Member of the Flemish Parliament
- Incumbent
- Assumed office 2 July 2024
- Constituency: Limburg

Member of the Chamber of Representatives
- In office 20 June 2019 – 27 May 2024
- Constituency: Liège

Personal details
- Born: 26 December 1972 (age 53) Genk, Belgium
- Party: Workers' Party of Belgium

= Gaby Colebunders =

Belgian politician (born 1972)

Gaby Colebunders (born 26 December 1972) is a Belgian trade unionist, politician and member of the Flemish Parliament. A member of the Workers' Party of Belgium, he has represented Limburg since July 2024. He had previously been a member of the Chamber of Representatives from June 2019 to May 2024.

Colebunders was born on 26 December 1972 in Genk. He studied social work at the Centre for Adult Education (CVO) in Brussels. Colebunders, whose mentor was Jef Ulburghs, has been taking part in protests since he was twelve. He became a trade union representative whilst working for a cardboard company. He then worked at the Ford Genk factory for 25 years where he was a trade union representative for the General Labour Federation of Belgium (ABVV). He was at the forefront of trade union opposition to the closure of the factory announced in 2014. A hardliner, he fell out with the ABVV leadership and joined the Confederation of Christian Trade Unions (ACV). He spent a night in police custody after taking part in a union demonstration at Ford Cologne in November 2012. He has also worked for a stone carpet company.

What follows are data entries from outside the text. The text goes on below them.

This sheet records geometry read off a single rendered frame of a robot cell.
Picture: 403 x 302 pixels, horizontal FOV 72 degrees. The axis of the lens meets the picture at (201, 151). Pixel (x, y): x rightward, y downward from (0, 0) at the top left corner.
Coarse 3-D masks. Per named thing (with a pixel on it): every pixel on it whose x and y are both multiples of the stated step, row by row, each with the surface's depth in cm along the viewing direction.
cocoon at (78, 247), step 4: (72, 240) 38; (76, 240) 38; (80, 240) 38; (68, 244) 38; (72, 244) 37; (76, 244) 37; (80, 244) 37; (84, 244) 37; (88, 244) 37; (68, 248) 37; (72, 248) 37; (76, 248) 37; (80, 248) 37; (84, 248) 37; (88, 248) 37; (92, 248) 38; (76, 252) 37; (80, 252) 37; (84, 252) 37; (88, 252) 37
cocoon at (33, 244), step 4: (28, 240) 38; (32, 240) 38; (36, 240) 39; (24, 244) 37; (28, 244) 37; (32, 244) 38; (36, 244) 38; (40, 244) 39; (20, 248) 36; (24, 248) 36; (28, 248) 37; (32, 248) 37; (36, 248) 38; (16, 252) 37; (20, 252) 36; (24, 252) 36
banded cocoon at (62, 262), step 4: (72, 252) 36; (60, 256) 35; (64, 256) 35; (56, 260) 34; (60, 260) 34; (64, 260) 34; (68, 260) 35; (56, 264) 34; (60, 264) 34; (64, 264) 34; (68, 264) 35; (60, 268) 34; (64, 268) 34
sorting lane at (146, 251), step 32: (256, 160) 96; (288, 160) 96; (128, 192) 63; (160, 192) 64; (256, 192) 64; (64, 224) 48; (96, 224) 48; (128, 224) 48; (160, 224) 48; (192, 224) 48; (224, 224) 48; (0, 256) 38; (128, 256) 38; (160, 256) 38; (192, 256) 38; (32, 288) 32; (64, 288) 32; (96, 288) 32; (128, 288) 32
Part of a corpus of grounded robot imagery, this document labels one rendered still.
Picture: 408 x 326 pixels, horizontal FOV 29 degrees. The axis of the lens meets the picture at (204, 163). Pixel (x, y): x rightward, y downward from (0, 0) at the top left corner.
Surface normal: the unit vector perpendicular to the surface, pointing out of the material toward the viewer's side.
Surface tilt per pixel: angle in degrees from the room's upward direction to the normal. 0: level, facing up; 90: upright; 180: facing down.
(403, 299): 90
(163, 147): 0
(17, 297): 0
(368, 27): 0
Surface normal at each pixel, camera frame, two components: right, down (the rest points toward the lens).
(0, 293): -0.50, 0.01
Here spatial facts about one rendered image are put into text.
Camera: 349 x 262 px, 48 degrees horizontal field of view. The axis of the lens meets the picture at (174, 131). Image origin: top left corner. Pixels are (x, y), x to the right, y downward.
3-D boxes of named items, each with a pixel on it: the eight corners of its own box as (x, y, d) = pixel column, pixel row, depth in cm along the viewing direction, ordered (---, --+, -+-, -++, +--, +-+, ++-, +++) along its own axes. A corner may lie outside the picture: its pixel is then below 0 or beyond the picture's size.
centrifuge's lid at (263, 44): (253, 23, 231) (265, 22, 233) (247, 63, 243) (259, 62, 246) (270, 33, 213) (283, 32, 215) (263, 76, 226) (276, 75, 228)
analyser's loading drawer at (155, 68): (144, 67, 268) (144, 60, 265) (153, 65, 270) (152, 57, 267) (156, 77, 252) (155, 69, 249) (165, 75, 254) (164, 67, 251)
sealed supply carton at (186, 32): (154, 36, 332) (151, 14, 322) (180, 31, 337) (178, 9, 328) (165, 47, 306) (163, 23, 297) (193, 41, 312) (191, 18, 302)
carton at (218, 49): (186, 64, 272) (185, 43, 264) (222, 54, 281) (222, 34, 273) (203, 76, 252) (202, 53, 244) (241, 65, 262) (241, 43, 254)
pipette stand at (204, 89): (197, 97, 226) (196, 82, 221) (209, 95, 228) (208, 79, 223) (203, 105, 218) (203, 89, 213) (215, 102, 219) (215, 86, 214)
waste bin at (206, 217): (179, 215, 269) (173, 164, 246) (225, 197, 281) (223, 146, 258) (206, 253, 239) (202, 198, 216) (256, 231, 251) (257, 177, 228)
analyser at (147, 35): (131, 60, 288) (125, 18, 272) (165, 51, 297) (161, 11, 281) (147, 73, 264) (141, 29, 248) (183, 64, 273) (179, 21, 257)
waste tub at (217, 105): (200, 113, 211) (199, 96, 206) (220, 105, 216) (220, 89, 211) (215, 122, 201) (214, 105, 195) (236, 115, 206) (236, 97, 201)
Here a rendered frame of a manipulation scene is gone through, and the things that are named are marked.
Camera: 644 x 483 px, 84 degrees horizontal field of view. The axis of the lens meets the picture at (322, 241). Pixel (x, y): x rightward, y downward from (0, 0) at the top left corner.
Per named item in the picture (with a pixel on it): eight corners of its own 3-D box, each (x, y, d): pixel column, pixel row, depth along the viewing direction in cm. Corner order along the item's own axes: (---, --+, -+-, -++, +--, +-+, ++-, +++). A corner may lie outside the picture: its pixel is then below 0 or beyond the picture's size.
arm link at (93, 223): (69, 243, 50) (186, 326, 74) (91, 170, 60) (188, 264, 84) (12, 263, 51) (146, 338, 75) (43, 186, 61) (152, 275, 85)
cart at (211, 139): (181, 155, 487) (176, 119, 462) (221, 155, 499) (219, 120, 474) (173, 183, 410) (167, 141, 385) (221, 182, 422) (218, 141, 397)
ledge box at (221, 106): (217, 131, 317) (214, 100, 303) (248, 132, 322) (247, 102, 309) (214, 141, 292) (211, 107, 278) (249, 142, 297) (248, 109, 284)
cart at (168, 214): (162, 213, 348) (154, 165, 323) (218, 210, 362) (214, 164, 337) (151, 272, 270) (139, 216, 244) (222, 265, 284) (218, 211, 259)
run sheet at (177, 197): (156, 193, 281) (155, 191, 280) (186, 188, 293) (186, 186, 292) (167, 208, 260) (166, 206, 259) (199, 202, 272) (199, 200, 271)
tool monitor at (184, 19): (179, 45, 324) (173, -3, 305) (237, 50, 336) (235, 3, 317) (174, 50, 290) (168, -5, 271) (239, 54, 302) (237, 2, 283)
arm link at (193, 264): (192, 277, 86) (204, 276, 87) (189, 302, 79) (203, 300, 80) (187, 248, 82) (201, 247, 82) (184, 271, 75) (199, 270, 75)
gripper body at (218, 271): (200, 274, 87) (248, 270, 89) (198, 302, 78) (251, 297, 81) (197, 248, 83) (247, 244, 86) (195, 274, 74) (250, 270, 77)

Colebunders contested the 2014 regional election as the Workers' Party of Belgium (PVDA)'s first placed candidate in Limburg but the party failed to win any seats in the constituency. He was elected to the municipal council in Genk at the 2018 local election. He was elected to the Chamber of Representatives at the 2019 federal election. He was elected to the Flemish Parliament at the 2024 regional election.

Colebunders is married and has three children and a grandchild. His daughter Giada died unexpectedly in June 2022 at the age of 21.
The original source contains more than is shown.